The Transthyretin ( TTR ) Val122Ile mutation causes a rare life-threatening disorder attributable to amyloid deposition. This mutation is mainly present in people of African descent; carriers have an increased risk of congestive heart failure and several other non-cardiac phenotypes such as carpal tunnel syndrome, peripheral edema, and arthroplasty. Cardiac disease in Val122Ile carriers may not depend solely on this mutation and other uninvestigated factors could contribute to clinical heterogeneity. One possible mechanism is through DNA methylation, the addition of a methyl group on CG-dinucleotides, which can result in altered gene expression. We investigated methylation changes contributing to heart disease in Val122Ile carriers to identify non-TTR regulatory mechanisms. We investigated 96 Val122Ile carriers of genetically-confirmed African descent using the Illumina EPIC array, which covers 850,000 methylation sites across the genome. We found changes in five methylated sites associated with heart disease. These map to FAM129B, SKI, WDR27, GLS , and an intergenic site near RP11-550A5.2 (p=1.6 to 4.6e-8), and a methylated region containing KCNA6 and GALNT3 (p=1.1e-12). Weighted methylated sites mapped to PPI network analysis identified ABCA1 gene (p=0.001).

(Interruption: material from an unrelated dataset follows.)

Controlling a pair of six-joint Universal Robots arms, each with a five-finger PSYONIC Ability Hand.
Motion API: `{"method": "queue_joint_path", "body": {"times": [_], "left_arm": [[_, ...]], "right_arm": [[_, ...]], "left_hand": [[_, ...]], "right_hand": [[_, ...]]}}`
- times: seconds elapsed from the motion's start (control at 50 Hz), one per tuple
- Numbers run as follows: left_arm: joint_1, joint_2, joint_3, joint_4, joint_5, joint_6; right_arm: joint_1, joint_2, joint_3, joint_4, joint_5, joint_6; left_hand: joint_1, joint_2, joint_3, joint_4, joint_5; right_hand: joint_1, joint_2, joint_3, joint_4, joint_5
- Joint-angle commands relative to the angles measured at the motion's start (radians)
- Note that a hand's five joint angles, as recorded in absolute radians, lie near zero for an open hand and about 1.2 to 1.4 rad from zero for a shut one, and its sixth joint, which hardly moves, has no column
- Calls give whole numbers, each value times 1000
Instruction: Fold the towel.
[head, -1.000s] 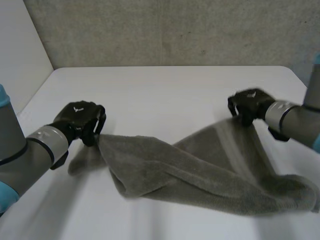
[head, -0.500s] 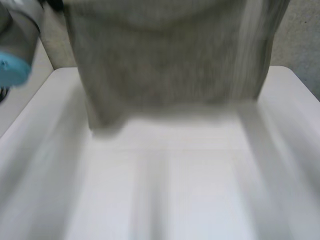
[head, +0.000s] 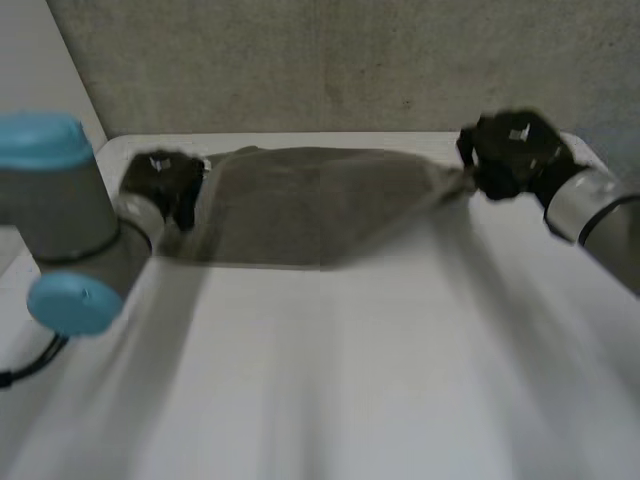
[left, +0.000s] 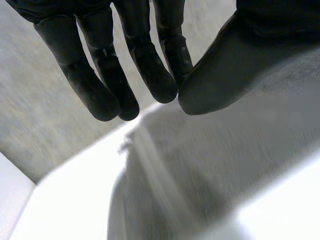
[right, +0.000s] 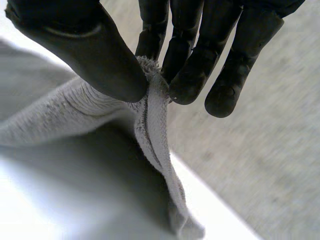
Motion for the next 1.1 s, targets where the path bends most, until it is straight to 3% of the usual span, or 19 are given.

We also found six cis-mQTLs associated with the FAM129B CpG site (p=4.1e-24 to 2.8e-14). We replicated two of the aforementioned CpG sites near RP11-550A5.2 (p=0.021) and in FAM129B (p=0.016) at nominal significance in a case-control analysis of confirmed cases of TTR amyloidosis. GLS encodes glutaminase, which catalyzes the conversion of glutamine to glutamate. Its expression is increased in amyloid-beta neurons and neurofibrillary tangles. ABCA1 regulates cholesterol transport and interacts with APOA1 and APP ; its dysregulation increases amyloid deposition. Increasing FAM129B expression improves the clearance of amyloid deposits and rescues hippocampal neurons from apoptosis. The SKI expression modulates TGF-beta , resulting in cardiac fibrosis. Of note, SKI and FAM129B together are involved in the regularion of various muscle tissues. Collectively, these findings suggest that a complex amyloid-related gene circuit could explain diverse symptoms in Val122Ile carriers.